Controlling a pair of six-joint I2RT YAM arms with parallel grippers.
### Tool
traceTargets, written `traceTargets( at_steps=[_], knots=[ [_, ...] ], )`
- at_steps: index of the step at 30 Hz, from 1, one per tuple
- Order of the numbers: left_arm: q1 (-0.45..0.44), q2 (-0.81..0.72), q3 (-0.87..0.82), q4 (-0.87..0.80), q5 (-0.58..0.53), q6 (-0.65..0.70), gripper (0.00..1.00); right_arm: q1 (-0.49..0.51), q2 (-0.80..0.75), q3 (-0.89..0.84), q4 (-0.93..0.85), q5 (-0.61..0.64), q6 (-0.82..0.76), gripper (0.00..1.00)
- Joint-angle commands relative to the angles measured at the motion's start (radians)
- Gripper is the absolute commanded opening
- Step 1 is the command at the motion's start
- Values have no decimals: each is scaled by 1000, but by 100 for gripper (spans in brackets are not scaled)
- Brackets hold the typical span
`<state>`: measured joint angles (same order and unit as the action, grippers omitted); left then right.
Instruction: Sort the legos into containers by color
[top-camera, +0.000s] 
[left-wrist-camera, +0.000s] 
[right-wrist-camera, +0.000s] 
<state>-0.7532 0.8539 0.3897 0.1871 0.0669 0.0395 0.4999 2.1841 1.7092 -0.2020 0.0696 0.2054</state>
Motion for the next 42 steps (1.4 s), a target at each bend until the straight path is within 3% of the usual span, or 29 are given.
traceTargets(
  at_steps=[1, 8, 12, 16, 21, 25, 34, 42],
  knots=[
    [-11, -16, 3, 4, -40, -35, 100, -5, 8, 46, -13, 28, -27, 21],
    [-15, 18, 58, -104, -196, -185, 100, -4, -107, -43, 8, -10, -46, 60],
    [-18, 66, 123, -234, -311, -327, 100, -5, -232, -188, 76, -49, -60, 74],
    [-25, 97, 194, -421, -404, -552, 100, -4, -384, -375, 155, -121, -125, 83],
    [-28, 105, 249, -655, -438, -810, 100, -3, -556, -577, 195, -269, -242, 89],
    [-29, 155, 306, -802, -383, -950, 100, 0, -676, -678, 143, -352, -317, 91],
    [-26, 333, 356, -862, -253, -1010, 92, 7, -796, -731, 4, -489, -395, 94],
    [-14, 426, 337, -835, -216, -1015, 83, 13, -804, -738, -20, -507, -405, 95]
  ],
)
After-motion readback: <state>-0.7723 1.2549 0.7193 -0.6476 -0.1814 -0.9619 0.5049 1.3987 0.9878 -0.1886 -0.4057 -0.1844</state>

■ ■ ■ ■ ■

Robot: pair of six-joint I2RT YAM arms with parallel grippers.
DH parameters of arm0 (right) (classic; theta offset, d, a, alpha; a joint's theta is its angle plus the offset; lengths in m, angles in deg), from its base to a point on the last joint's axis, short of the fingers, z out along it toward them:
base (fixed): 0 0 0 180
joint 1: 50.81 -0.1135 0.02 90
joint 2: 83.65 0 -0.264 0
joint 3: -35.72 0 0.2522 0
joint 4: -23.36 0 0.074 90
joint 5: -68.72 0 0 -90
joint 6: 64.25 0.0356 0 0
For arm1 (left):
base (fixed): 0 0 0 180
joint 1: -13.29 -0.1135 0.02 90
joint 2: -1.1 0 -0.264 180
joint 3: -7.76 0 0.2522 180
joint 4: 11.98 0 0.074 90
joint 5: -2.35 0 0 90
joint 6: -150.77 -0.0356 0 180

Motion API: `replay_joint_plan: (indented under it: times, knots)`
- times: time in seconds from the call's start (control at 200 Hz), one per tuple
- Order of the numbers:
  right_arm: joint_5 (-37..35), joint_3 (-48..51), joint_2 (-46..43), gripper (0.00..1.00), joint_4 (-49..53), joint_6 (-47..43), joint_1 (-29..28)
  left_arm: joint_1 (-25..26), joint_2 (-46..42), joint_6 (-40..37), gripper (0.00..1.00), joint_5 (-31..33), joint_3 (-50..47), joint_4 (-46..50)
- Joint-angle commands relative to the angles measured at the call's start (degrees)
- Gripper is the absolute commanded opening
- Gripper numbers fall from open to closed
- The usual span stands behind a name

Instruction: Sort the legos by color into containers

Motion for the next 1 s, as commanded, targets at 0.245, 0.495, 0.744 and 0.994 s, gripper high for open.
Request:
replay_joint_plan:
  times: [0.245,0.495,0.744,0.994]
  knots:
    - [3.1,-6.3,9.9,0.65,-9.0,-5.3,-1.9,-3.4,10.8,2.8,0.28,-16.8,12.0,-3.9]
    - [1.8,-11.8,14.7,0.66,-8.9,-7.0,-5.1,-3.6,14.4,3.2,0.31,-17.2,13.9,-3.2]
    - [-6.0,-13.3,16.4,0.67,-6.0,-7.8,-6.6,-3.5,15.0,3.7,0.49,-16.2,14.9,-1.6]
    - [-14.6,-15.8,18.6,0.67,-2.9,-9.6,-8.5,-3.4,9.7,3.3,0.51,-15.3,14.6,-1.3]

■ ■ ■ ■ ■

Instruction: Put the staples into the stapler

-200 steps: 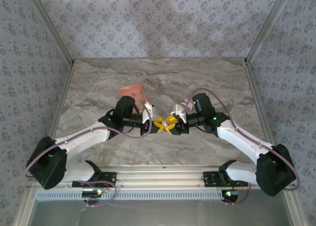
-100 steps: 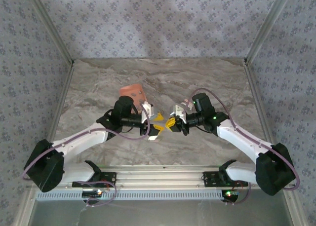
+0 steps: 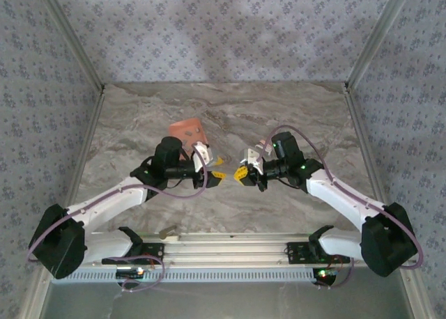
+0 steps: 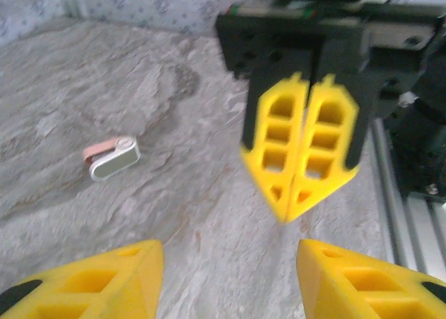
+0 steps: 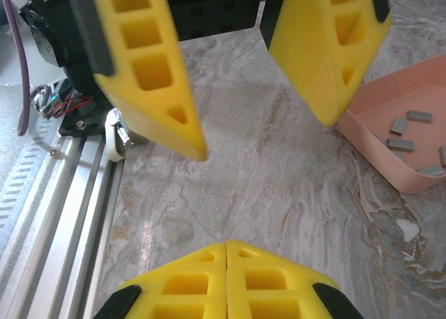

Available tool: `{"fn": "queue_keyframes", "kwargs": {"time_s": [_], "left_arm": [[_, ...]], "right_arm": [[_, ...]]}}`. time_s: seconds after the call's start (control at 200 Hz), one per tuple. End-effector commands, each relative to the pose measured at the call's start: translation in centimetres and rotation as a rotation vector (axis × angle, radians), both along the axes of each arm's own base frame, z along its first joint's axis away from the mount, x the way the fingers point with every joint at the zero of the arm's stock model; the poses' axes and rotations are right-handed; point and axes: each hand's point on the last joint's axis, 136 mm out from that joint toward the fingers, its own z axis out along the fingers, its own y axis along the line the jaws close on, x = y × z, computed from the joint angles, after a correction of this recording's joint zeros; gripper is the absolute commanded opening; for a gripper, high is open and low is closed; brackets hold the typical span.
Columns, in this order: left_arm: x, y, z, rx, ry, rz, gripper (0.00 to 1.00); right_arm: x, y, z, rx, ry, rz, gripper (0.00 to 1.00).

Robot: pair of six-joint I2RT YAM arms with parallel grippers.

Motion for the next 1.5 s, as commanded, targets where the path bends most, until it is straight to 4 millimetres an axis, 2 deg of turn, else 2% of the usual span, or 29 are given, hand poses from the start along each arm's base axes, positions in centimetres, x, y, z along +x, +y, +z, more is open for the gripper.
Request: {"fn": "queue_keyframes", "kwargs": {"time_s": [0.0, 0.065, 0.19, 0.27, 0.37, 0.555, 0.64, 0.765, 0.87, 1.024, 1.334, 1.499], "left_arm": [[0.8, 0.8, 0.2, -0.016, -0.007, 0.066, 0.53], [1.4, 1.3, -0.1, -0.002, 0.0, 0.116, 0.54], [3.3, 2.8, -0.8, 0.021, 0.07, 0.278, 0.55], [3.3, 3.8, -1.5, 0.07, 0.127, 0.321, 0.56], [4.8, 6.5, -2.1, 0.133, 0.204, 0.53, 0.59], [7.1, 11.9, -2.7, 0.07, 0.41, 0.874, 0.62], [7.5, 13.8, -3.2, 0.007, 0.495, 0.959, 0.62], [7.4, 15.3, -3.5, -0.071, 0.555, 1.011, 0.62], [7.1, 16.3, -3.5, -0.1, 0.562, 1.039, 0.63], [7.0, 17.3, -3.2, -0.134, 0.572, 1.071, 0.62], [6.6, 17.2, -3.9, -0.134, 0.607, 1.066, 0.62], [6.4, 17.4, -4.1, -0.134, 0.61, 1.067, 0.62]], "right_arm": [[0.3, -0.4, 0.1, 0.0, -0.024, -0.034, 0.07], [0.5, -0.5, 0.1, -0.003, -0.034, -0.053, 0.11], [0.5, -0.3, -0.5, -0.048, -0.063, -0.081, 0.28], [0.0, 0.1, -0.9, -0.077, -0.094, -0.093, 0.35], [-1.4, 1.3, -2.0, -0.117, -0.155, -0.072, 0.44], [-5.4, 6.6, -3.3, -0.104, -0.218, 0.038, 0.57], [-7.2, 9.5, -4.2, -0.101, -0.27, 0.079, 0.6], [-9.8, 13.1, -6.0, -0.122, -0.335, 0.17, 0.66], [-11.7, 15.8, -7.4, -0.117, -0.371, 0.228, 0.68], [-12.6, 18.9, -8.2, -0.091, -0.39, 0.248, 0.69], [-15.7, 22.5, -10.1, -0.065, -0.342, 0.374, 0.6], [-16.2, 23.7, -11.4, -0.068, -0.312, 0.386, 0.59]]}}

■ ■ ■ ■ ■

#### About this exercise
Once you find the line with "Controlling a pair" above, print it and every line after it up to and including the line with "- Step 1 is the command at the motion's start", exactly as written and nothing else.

#### Answer box
Controlling a pair of six-joint I2RT YAM arms with parallel grippers.
### Tool
traceTargets, written `traceTargets( at_steps=[_], knots=[ [_, ...] ], )`
- at_steps: index of the step at 30 Hz, from 1, one per tuple
- Order of the numbers: left_arm: q1 (-0.45..0.44), q2 (-0.81..0.72), q3 (-0.87..0.82), q4 (-0.87..0.80), q5 (-0.58..0.53), q6 (-0.65..0.70), gripper (0.00..1.00); right_arm: q1 (-0.49..0.51), q2 (-0.80..0.75), q3 (-0.89..0.84), q4 (-0.93..0.85), q5 (-0.61..0.64), q6 (-0.82..0.76), gripper (0.00..1.00)
- Joint-angle commands relative to the angles measured at the motion's start (radians)
- Gripper is the absolute commanded opening
- Step 1 is the command at the motion's start

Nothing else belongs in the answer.